▸ **What the task asks**: Search the listing below for the line containing "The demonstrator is". From there through the line containing "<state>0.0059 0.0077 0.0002", transcribe every line exactly, both ends included.

☆ ☆ ☆ ☆ ☆

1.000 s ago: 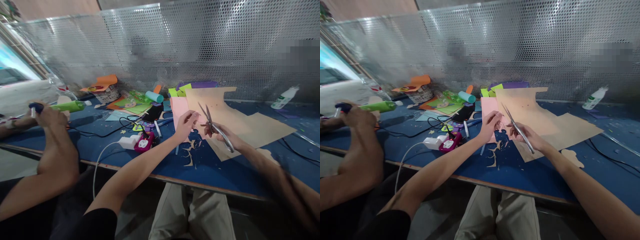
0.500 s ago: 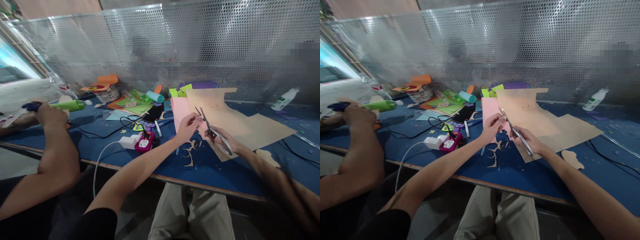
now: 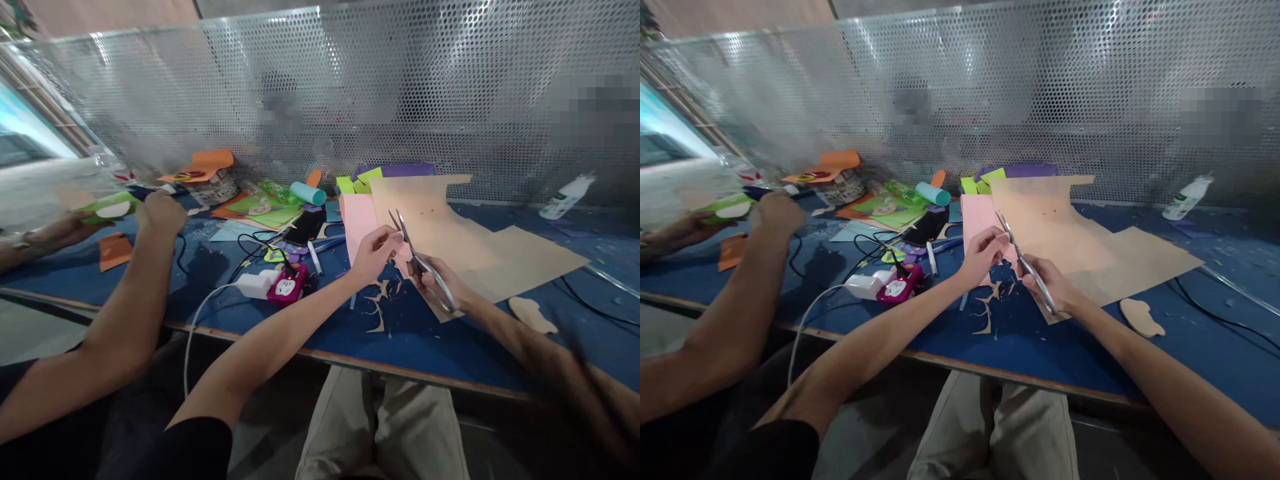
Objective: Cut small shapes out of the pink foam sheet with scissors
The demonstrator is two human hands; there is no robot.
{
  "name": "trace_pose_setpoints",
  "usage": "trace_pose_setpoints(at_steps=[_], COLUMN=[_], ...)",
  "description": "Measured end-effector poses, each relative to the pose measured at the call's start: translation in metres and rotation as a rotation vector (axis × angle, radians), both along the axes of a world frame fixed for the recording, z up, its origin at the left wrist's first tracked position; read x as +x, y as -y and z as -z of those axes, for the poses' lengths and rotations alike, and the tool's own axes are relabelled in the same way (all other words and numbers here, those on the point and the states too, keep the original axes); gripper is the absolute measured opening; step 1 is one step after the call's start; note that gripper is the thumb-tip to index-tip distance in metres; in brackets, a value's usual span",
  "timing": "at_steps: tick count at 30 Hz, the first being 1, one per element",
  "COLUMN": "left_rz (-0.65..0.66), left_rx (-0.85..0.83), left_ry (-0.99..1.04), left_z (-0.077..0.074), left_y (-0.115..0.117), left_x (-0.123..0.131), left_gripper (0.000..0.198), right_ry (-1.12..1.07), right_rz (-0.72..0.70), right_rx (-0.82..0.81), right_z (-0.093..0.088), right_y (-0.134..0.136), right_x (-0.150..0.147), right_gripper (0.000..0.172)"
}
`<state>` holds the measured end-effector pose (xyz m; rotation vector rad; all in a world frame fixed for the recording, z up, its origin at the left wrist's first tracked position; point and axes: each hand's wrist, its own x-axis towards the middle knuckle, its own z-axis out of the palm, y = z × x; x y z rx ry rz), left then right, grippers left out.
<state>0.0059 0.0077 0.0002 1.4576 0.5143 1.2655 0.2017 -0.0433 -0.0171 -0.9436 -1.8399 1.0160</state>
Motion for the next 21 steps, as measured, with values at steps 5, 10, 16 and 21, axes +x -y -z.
trace_pose_setpoints(at_steps=[5, 10, 16, 21], left_rz=[0.004, -0.002, 0.013, 0.046], left_rx=[-0.045, -0.051, -0.034, -0.057], left_ry=[-0.011, -0.022, -0.019, -0.014], left_z=[-0.0039, -0.0058, -0.0036, 0.0024], left_y=[0.0033, 0.0039, 0.0008, -0.0039], left_x=[-0.0011, -0.0024, -0.0026, -0.0026], left_gripper=[0.047, 0.045, 0.043, 0.044], right_ry=[-0.023, -0.036, -0.018, 0.013], right_rz=[0.023, 0.033, 0.017, 0.031], right_rx=[-0.022, -0.036, -0.039, -0.058], right_z=[0.0024, 0.0014, 0.0015, 0.0023], right_y=[0.001, 0.0004, -0.0012, -0.0011], right_x=[-0.0028, -0.0035, -0.0013, 0.0], right_gripper=[0.066, 0.064, 0.067, 0.068])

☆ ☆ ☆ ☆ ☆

▸ **Solution to this task**:
The demonstrator is two human hands; there is no robot.
{
  "name": "trace_pose_setpoints",
  "usage": "trace_pose_setpoints(at_steps=[_], COLUMN=[_], ...)",
  "description": "Measured end-effector poses, each relative to the pose measured at the call's start: translation in metres and rotation as a rotation vector (axis × angle, radians), both along the axes of a world frame fixed for the recording, z up, its origin at the left wrist's first tracked position; read x as +x, y as -y and z as -z of those axes, for the poses' lengths and rotations alike, and the tool's own axes are relabelled in the same way (all other words and numbers here, those on the point and the states too, keep the original axes); gripper is the absolute measured opening; step 1 is one step after the call's start; note that gripper is the thumb-tip to index-tip distance in metres; in brackets, a value's usual span",
  "timing": "at_steps: tick count at 30 Hz, the first being 1, one per element",
  "COLUMN": "left_rz (-0.65..0.66), left_rx (-0.85..0.83), left_ry (-0.99..1.04), left_z (-0.077..0.074), left_y (-0.115..0.117), left_x (-0.123..0.131), left_gripper (0.000..0.198), right_ry (-1.12..1.07), right_rz (-0.72..0.70), right_rx (-0.82..0.81), right_z (-0.093..0.088), right_y (-0.134..0.136), right_x (-0.150..0.147), right_gripper (0.000..0.172)"
}
`<state>` holds the measured end-effector pose (xyz m; rotation vector rad; all in a world frame fixed for the recording, z up, its origin at the left wrist's first tracked position; point and axes: each hand's wrist, its own x-axis towards the middle knuckle, its own z-axis out of the palm, y = z × x; x y z rx ry rz), left then right, grippers left out.
<state>0.0059 0.0077 0.0002 1.4576 0.5143 1.2655 0.2017 -0.0433 -0.0171 -0.9436 -1.8399 1.0160</state>

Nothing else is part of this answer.